Il est probable, d’ailleurs, qu’ils ne prétendent pas au mérite de l’originalité, car qui peut aujourd’hui se montrer bien original en ces matières ? On pourrait certes reprendre à ce propos le mot de La Bruyère : « Tout est dit, et l’on vient trop tard, depuis plus de sept mille ans qu’il y a des hommes »… et qu’on fait de la pédagogie. L’œuvre à laquelle les membres de la commission algérienne se sont dévoués, et qu’ils ont su heureusement mener à bonne fin, est une œuvre de valeur, précisément parce que ses auteurs se sont aidés de l’expérience d’autrui aussi bien que de leur expérience personnelle, qui est incontestable. Nous estimons qu’en rédigeant leur plan d’études et les programmes qui l’accompagnent, en mettant aux mains des maîtres indigènes un petit livre dont ceux-ci devront faire leur vade-mecum, en favorisant, en facilitant de la sorte la diffusion de notre langue et de nos idées dans cette terre d’Afrique qu’About appelait, un peu prématurément peut-être, « l’autre France », ils ont rendu au pays même un signalé service. Il serait injuste de ne pas leur en savoir le plus grand gré.

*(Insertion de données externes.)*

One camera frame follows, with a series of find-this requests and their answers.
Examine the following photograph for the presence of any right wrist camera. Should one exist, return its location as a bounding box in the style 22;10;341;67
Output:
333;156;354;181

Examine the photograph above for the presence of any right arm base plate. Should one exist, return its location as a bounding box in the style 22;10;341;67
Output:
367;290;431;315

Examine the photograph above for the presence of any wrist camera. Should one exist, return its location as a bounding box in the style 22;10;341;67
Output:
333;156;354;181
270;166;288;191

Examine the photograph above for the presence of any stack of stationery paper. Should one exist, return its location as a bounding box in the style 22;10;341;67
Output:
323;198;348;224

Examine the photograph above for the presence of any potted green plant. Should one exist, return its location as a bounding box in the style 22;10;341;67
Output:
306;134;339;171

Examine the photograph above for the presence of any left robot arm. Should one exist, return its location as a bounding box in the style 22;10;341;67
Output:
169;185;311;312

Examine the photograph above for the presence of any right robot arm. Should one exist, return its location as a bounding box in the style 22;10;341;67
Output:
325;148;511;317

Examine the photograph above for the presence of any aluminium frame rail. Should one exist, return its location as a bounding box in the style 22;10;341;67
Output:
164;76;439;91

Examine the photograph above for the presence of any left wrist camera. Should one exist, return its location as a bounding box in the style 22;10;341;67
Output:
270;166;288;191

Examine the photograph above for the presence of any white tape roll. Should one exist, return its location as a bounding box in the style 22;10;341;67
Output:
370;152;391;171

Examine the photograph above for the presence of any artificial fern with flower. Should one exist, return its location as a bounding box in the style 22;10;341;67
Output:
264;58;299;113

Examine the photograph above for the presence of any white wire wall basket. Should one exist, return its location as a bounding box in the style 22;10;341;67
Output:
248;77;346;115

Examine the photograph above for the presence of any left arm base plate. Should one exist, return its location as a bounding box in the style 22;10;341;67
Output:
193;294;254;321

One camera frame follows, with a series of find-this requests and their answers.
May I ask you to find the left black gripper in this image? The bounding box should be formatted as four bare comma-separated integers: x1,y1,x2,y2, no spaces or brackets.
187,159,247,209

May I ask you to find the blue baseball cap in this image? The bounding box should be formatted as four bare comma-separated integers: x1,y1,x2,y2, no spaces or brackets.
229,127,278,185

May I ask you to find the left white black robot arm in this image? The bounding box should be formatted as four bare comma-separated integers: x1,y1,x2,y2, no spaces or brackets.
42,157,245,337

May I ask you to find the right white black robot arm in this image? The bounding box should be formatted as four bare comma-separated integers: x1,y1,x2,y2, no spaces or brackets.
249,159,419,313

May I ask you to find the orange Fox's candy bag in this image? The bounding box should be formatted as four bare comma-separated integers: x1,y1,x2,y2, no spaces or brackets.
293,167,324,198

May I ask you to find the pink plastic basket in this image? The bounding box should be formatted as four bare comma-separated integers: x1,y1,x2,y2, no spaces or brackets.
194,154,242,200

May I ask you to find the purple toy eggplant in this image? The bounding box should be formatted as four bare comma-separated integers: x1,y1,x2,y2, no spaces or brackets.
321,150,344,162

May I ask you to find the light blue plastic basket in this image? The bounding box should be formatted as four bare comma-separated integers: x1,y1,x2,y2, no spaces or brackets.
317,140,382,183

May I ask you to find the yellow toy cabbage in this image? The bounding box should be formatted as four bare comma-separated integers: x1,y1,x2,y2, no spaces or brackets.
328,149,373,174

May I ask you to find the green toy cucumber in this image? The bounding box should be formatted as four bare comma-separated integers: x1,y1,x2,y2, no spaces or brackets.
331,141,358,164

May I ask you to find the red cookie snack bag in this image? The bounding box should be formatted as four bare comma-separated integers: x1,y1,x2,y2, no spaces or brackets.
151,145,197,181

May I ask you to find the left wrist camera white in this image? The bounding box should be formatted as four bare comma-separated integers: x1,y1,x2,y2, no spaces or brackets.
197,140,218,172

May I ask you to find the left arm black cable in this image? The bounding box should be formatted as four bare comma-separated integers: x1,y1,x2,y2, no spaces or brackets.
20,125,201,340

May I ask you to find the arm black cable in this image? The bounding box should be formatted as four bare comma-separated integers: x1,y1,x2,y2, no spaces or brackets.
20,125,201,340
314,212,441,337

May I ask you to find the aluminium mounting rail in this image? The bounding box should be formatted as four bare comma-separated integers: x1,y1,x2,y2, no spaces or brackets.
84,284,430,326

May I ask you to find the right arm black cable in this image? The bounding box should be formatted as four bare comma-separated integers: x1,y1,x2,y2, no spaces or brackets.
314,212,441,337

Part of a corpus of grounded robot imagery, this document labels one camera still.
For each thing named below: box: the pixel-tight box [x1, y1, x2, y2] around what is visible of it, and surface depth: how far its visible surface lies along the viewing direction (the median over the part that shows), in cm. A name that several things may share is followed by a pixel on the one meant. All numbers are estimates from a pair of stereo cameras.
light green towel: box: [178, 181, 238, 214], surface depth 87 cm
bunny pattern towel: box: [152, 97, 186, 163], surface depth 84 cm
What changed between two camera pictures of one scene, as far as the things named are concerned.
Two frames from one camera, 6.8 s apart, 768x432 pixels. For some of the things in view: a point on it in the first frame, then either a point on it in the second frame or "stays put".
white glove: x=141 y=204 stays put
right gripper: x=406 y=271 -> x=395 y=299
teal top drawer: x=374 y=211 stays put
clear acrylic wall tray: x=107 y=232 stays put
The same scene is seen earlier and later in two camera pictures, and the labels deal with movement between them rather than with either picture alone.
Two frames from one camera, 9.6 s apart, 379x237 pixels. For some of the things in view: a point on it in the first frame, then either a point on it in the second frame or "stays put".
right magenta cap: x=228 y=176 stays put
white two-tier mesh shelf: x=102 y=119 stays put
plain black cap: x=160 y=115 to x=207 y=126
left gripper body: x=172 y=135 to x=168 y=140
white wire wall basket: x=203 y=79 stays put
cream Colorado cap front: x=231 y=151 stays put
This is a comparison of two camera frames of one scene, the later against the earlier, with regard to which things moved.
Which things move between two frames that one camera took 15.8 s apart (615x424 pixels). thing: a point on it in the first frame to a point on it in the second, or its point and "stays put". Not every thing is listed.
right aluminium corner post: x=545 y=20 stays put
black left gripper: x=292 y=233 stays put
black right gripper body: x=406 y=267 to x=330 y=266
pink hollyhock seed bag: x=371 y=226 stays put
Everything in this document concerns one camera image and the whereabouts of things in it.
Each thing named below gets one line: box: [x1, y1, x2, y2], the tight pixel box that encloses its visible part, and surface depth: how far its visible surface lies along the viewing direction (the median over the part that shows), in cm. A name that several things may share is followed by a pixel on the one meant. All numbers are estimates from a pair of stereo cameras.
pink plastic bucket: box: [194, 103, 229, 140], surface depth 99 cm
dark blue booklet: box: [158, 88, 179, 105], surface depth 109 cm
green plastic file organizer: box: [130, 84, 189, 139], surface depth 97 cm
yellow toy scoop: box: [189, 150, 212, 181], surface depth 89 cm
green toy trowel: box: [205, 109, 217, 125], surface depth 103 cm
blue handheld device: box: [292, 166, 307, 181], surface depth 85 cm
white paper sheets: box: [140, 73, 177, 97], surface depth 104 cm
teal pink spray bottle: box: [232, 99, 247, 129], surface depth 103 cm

  1. Plans d’études et programmes de l’enseignement primaire des indigènes en Algérie. Mémoires et documents scolaires publiés par le Musée pédagogique, fascic. 114, broch. in-8° de 178 pages.
  2. Nous croirions commettre une injustice en ne signalant pas, à titre d’honorables exceptions, outre les directeurs de quelques importantes écoles arabes-françaises établies dans les villes, l’instituteur de Biskra, M. Colombo, retiré de l’enseignement depuis quelques années, mais que nous avons eu la bonne fortune de voir encore à l’œuvre, alors que nous étions chargé de la direction de l’enseignement primaire des indigènes en Algérie. — F. M.
  3. De la manière d’enseigner les premiers éléments du français dans les écoles de la Basse-Bretagne, par I. Carré ; Revue pédagogique, numéro du 15 mars 1888.
  4. De la manière d’enseigner les premiers éléments du français aux indigènes dans nos colonies et dans les pays soumis à notre protectorat, par I. Carré ; Revue pédagogique, numéro d’avril 1891.
  5. Méthode pratique de langage, de lecture, d’écriture et de calcul ; A. Colin, Paris, 1889.